Results: TEM revealed that APm/Ce6/HIF have a uniform, spherical shape with an approximate diameter of 120 nm. DLS analysis confirmed that the average particle size of APm/Ce6/HIF was 127.1 nm, and the zeta potential of APm/Ce6/HIF was -20.9 mV. We observed the release of Ce6 and belzutifan from APm/Ce6/HIF, as confirmed by HPLC analysis in the hypoxic environment. Furthermore, the ability of APm/Ce6/HIF to generate reactive oxygen species (ROS) under ultrasonic conditions was confirmed by ESR spectrometer. In vitro, APm/Ce6/HIF+US inhibited the proliferation of renal carcinoma cells. APm/Ce6/HIF+US can further lead to the production of ROS to kill tumor cells, while inducing immunogenic cell death (ICD) to activate the anti-cancer immune response. In vivo, APm/Ce6/HIF+US significantly inhibits tumor growth and activates anti-tumor immunity. Moreover, the presence of APm/Ce6/HIF+US altered the immunosuppressive TME and transformed the “immune-cold” tumor into an “immune-hot” tumor, leading to improved efficacy antitumor immunotherapy.

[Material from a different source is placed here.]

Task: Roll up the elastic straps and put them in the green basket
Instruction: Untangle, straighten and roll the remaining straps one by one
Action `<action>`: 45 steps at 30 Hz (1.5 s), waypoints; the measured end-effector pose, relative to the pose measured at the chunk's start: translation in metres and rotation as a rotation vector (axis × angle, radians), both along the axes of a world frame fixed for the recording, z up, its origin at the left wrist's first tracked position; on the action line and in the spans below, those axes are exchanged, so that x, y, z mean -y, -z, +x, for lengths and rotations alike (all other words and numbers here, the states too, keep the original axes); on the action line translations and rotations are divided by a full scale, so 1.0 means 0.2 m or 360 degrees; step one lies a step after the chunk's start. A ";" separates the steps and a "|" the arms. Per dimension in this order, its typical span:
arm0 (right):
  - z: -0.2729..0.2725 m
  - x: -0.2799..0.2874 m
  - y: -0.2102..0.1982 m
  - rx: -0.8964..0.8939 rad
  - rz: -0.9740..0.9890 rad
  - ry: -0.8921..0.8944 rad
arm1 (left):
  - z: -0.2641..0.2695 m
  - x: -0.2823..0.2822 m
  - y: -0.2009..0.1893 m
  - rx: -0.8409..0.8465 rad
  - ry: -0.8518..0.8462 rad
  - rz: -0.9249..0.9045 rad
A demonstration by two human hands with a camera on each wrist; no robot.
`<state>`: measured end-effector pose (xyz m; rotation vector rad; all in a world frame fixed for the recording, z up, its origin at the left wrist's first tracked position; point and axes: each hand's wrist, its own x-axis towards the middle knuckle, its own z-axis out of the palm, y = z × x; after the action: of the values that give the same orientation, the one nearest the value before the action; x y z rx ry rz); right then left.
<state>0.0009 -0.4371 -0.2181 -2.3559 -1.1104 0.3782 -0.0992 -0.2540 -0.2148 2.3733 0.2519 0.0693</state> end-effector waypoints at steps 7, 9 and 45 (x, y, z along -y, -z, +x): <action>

Conclusion: In summary, we designed a hypoxia-responsive polymer (P-APm) loaded with belzutifan and Ce6, forming APm/Ce6/HIF through self-assembly. APm/Ce6/HIF, when injected systemically, preferentially accumulate in tumor tissues. In the hypoxic TME, APm/Ce6/HIF rapidly degrade, releasing belzutifan and Ce6. The released belzutifan effectively suppresses tumor growth by targeting hypoxia and autophagy signaling pathways. Furthermore, the Ce6 enhances SDT, significantly increasing the generation of ROS and triggering ICD. This process reprograms the “immune-cold” tumor into “immune-hot” tumor by promoting DCs maturation and tumor infiltration of cytotoxic T cells and M1 macrophages, leading to a synergistic effect when combined with αPD-1 therapy. Overall, our study presents a promising targeted therapy combined with immunotherapy strategy for the treatment of RCC, demonstrating significant clinical application potential.